Exercise directions:
Needed from the data below: all lines that contain the word "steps".

Data block:
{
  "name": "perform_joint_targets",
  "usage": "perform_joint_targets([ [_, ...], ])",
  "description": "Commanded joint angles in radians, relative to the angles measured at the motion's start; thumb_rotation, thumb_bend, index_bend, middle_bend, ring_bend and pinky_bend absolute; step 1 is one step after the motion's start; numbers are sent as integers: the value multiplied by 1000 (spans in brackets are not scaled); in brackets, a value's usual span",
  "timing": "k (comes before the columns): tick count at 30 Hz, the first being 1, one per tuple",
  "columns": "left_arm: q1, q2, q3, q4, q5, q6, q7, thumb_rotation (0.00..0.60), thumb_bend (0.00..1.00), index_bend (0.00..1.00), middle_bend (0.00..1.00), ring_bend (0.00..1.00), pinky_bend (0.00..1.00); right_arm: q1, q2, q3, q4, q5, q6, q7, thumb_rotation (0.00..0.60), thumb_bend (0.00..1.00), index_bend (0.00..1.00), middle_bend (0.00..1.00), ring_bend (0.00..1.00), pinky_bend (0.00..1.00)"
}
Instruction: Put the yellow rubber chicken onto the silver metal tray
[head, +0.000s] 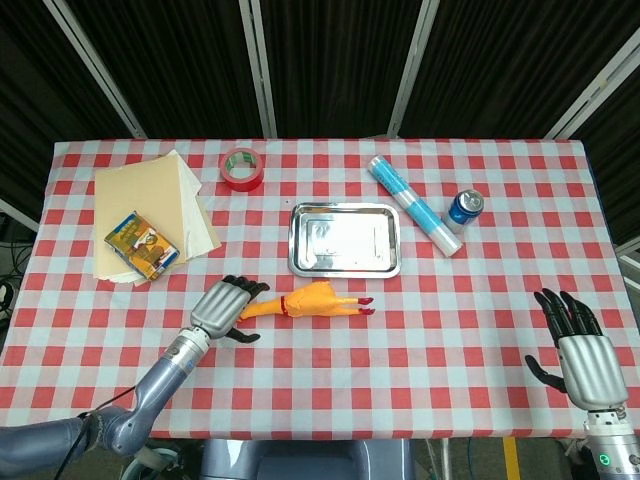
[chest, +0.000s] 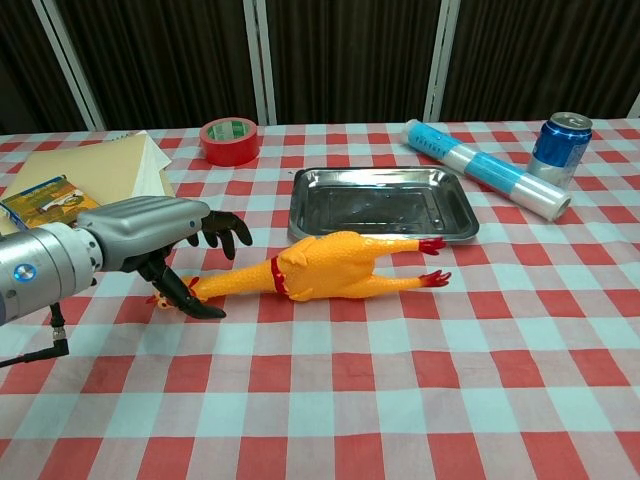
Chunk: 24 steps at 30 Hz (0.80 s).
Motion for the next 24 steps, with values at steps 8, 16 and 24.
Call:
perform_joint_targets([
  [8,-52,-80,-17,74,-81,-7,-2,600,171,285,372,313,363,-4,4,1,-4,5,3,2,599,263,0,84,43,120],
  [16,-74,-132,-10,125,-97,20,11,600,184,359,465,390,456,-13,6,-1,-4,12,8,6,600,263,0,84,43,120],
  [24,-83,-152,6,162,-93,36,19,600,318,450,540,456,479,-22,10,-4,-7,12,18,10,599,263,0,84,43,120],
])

Task answer:
Chunk: 24 steps at 30 Hz (0.80 s).
Motion for the next 24 steps, with values at steps 8, 16 and 24.

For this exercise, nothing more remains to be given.